┌──
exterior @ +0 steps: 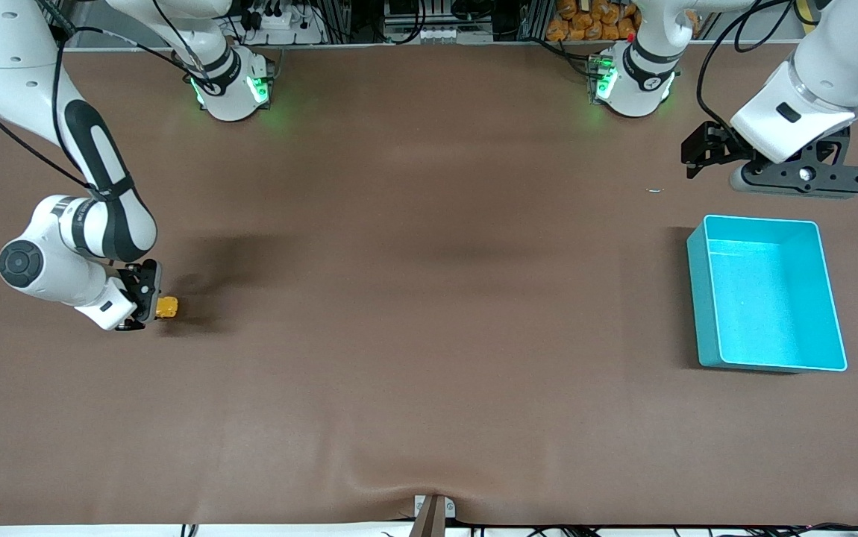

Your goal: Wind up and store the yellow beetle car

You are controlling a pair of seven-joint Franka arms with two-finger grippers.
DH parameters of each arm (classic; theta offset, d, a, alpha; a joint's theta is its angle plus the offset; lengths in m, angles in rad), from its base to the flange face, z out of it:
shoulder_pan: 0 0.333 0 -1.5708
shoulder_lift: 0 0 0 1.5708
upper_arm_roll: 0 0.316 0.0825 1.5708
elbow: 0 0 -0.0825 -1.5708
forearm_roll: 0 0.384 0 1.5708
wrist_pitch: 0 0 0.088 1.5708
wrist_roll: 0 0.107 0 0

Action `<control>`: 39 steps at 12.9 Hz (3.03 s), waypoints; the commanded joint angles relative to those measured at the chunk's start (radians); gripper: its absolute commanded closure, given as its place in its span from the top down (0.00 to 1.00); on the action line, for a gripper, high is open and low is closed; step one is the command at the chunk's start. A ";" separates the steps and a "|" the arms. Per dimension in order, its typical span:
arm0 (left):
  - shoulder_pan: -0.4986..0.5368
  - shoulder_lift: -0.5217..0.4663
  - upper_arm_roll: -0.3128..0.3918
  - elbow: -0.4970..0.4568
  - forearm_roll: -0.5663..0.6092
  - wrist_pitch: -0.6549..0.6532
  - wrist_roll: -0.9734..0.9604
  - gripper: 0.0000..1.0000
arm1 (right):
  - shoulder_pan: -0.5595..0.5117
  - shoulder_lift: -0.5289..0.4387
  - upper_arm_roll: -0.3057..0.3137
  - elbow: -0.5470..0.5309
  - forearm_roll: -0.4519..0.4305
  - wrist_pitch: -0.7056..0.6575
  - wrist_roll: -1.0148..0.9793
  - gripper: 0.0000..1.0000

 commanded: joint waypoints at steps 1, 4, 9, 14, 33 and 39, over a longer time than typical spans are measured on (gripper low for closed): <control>0.006 -0.006 -0.002 -0.005 -0.016 -0.005 -0.008 1.00 | -0.018 0.008 0.009 0.009 0.001 0.007 -0.037 0.51; 0.006 -0.004 -0.002 -0.005 -0.016 -0.005 -0.008 1.00 | -0.020 0.014 0.009 0.007 0.001 0.009 -0.037 0.36; 0.006 -0.006 -0.002 -0.014 -0.016 -0.005 -0.006 1.00 | -0.022 0.022 0.009 0.009 0.001 0.022 -0.037 0.32; 0.007 -0.006 -0.002 -0.014 -0.017 -0.005 -0.005 1.00 | -0.038 0.028 0.009 0.009 0.001 0.022 -0.044 0.32; 0.024 -0.011 0.008 -0.014 -0.042 -0.005 0.009 1.00 | -0.150 0.059 0.009 0.036 0.003 0.032 -0.113 0.33; 0.024 -0.009 0.009 -0.014 -0.042 -0.005 0.011 1.00 | -0.178 0.079 0.009 0.065 0.004 0.032 -0.165 0.34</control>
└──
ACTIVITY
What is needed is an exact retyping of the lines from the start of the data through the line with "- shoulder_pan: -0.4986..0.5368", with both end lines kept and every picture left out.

WRITTEN ANSWER
exterior @ +0 steps: 

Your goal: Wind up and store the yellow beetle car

You are controlling a pair of seven-joint Franka arms with two-finger grippers.
DH parameters of each arm (classic; theta offset, d, a, alpha; a joint's theta is its angle plus the offset; lengths in m, angles in rad), from its base to the flange face, z out of it:
shoulder_pan: 0 0.333 0 -1.5708
shoulder_lift: 0 0 0 1.5708
upper_arm_roll: 0 0.316 0.0825 1.5708
elbow: 0 0 -0.0825 -1.5708
forearm_roll: 0 0.384 0 1.5708
wrist_pitch: 0 0 0.088 1.5708
wrist_roll: 0 0.107 0 0

Action `<control>`: 39 steps at 12.9 Hz (3.03 s), waypoints; the commanded joint angles relative to those measured at the chunk's start (radians); gripper: its absolute commanded closure, given as its place in its span from the top down (0.00 to 1.00); on the action line, for a gripper, high is open and low is closed; step one is the command at the chunk's start. A ";" separates the steps and a "|" the arms. Per dimension in order, its typical span:
arm0 (left):
  - shoulder_pan: -0.4986..0.5368

With the answer given, the exercise is closed.